We provide three lines of evidence supporting the advantages of targeting cPLA2α in colorectal cancer.

Firstly, we have systematically investigated the role of cPLA2α in regulation of AKT phosphorylation by ectopic expression, genetic silencing and pharmacological inhibition in CRC cell lines with a constitutive action of AKT at Ser473 both in vitro and in vivo. Ectopic expression of cPLA2α increases basal and EGF-stimulated p-AKT levels. It is interesting to note that without manipulation of cPLA2α, AKT phosphorylation does not increase in response to EGF stimulation in both CRC cell lines. This is consistent with the report that constitutively-activated AKT renders cancer cells resistant to manipulation by growth factors [17]. However, a marked increase in AKT phosphorylation following EGF stimulation is noted when cPLA2α levels are increased by ectopic expression in DLD-1 cells. In contrast, genetic silence or pharmacological blockade of cPLA2α decreases basal and EGF-stimulated p-AKT levels in HT-29, which is another CRC cell line harbouring PI3K mutations. Same as DLD-1, p-AKT levels in HT-29 cells are resistant to EGF stimulation. Together with the effect of efipladib on p-AKT in vivo, these findings suggest that cPLA2α contributes to basal and EGF-stimulating AKT phosphorylation in CRC cells containing PI3K mutations. It is interesting to mention that we have shown recently that genetic silence or pharmacological blocking of cPLA2α decrease phospho-AKT at Ser473 in prostate cancer cells [18]. Hence, the link of cPLA2α to AKT appears to be a phenomenon not just limited to colon cancer cell lines.

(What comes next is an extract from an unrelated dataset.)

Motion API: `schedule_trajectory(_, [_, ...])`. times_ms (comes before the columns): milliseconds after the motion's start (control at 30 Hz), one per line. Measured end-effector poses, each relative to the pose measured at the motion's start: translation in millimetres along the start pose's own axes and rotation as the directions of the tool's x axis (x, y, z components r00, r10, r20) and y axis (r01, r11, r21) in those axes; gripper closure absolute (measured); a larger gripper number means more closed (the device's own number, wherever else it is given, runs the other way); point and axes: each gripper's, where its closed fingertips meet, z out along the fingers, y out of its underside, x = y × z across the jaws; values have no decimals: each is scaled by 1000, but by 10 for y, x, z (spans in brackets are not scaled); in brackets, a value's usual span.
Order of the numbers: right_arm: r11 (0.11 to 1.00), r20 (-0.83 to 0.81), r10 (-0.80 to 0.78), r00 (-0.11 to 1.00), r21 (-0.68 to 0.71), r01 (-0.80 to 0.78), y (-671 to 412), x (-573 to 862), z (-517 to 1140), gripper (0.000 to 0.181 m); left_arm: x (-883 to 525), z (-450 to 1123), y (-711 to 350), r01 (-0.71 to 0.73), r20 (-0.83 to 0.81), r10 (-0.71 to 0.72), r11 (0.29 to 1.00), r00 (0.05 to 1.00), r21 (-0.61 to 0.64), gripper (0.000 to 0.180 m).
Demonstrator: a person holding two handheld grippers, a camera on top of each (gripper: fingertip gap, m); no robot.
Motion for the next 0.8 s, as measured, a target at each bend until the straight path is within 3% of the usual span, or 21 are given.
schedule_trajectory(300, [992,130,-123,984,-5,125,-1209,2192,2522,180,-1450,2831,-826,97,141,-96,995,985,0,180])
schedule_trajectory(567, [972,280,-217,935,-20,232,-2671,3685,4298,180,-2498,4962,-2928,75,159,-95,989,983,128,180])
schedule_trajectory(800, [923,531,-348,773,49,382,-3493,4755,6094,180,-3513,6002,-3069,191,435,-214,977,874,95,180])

The mechanism(s) by which cPLA2α exerts its action on AKT phosphorylation remains to be elucidated. Based on the significant change in AA concentration in response to cPLA2α manipulations, cPLA2α may exert its action on AKT via AA and/or its product eicosanoids [19]. Eicosanoid receptors can connect to PI3K-AKT pathway via heterotrimeric G proteins [20]. PGE2 may also be able to transactivate EGFR in CRC cells including HT-29 [21, 22]. As the decrease in proliferation of HT-29 cells by EGFR inhibitor could be abolished in the presence of PGE2 [23], the possible action site downstream of EGFR cannot be excluded. Furthermore, COX-2 inhibitor has been shown to increase in PTEN expression [24], which could be another mechanism for impinging on AKT. Further study is also needed to determine if cPLA2α can affect basal and EGF stimulated other oncogenic pathways such as ERK/MAPK.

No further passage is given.